Integration of three-dimensional CFD results into energy simulations utilizing an Advection–Diffusion Response Factor

Indoor climates have a three-dimensional spatial distribution caused by three-dimensional airflow. To understand the building performance, we must integrate these spatial distributions into building simulations. However, conventional energy simulations are based on the assumptions that perfect mixing of air streams with different temperatures occurs. Therefore, it has been difficult to evaluate the effectiveness of energy conservation methods that utilize a thermal distribution mechanism within a room. Taking into account the above conditions, we have developed a calculation method that can achieve more accurate time-series analysis. This is accomplished by combining the newly developed method with the conventional energy simulation method. In the new method, we calculate, in advance, the heat response in a static flow field using computational fluid dynamics (CFD) analysis. Then we calculate Advection–Diffusion Response Factors and integrate them into the energy simulation as a factor in the three-dimensional thermal distribution within a room.

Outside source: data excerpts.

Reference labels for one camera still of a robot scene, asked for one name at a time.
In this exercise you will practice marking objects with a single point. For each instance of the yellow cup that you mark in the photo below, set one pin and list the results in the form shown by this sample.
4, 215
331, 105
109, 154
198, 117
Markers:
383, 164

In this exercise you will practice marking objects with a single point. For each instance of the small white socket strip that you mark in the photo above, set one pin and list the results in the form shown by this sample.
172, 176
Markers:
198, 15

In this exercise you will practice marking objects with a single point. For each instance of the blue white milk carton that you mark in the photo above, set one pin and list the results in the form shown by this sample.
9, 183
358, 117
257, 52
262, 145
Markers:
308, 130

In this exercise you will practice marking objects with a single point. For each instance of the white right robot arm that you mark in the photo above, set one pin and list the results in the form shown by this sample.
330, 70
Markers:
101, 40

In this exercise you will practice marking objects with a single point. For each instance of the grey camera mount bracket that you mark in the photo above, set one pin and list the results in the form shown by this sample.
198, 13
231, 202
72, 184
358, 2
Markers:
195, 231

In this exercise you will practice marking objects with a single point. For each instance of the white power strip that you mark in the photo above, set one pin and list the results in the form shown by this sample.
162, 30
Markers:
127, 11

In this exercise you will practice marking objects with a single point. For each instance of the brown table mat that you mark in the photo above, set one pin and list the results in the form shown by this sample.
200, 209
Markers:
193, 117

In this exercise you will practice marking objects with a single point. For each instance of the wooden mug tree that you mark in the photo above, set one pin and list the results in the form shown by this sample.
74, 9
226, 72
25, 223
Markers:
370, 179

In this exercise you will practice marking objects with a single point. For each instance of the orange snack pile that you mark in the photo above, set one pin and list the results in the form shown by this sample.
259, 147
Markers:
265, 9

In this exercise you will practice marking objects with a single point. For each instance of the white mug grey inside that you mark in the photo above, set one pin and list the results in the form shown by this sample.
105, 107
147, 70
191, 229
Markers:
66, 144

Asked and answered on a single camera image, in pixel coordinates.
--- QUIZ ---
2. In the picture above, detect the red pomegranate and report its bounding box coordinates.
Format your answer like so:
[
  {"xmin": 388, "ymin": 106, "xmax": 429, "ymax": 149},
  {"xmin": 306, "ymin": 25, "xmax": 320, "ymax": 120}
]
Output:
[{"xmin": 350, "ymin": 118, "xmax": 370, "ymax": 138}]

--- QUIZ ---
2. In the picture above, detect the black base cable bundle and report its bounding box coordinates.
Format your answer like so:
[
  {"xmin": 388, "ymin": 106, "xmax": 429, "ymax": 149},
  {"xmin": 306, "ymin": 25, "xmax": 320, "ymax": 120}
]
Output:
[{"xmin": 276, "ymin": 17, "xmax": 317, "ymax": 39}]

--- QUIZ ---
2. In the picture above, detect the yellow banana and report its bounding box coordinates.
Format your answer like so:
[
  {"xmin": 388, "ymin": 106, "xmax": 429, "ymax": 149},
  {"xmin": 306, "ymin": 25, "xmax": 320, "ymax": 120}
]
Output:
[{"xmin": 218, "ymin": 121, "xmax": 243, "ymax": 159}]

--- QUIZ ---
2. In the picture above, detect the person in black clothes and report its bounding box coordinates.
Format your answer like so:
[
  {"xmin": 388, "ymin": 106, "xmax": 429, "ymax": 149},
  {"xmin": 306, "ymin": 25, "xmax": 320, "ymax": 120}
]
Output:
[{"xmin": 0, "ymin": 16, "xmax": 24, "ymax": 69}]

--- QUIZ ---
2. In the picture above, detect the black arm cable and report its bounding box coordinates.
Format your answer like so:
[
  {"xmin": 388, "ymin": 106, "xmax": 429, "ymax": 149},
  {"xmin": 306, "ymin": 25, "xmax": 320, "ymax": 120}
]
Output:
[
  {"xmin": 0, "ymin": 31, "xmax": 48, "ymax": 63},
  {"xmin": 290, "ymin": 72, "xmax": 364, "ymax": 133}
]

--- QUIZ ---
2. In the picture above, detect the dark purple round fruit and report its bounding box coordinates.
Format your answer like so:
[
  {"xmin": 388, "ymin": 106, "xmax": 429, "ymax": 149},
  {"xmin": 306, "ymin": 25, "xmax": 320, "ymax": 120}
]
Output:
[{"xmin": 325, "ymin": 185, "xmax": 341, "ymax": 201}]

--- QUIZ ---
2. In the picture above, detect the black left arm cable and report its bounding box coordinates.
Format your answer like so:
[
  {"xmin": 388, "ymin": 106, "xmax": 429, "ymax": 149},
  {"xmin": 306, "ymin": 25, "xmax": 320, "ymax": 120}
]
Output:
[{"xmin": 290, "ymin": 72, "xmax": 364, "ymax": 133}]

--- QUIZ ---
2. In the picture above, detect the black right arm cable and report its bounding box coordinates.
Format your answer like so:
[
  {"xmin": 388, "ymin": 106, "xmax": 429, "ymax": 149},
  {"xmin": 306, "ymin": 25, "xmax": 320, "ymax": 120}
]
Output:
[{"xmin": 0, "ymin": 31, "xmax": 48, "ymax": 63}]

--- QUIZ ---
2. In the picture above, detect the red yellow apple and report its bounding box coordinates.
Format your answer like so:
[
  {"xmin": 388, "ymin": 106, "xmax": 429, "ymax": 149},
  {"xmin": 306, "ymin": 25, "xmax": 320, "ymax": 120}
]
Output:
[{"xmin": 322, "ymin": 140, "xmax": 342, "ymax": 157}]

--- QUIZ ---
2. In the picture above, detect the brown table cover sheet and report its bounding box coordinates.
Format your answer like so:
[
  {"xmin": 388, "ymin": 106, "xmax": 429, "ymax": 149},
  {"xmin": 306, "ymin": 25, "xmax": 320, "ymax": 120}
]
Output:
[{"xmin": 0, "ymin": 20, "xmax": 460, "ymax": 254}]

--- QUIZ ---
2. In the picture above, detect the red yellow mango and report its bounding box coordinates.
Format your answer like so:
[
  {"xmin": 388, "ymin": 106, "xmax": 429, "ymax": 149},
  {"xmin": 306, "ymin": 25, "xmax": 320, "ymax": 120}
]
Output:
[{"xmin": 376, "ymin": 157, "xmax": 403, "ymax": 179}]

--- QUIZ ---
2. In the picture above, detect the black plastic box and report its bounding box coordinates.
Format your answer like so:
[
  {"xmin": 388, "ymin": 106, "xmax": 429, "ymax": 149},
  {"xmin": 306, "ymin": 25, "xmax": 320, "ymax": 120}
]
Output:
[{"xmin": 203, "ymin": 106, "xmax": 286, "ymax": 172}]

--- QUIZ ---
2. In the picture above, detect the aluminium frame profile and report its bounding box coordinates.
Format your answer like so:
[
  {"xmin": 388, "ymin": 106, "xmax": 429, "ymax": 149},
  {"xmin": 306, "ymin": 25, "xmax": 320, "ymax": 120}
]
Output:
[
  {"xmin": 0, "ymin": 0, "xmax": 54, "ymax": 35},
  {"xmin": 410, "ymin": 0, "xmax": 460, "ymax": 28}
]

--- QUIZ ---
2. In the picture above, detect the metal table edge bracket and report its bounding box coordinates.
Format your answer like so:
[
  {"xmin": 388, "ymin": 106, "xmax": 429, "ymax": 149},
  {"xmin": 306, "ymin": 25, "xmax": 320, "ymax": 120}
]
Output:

In this paper, we show a calculation example using the model for high ceilings with high-temperature exhaust. As a result, we conclude that our new calculation method, in combination with a dynamic heat load calculation, will offer possibilities for a long-term, non-steady-state energy simulation, even on personal computers, based on the room temperature distribution data obtained using steady-state calculations with CFD analysis.

• Indoor climates have a three-dimensional spatial distribution caused by airflow.
• However, consecutive CFD analysis is extremely costly in terms of time.
• Then a method to integrate spatial distributions calculated by CFD analysis was developed.
• The response factors calculated by CFD analysis under steady boundary conditions are employed.
• In a case study, it took only one tenth hour compared to CFD analysis alone.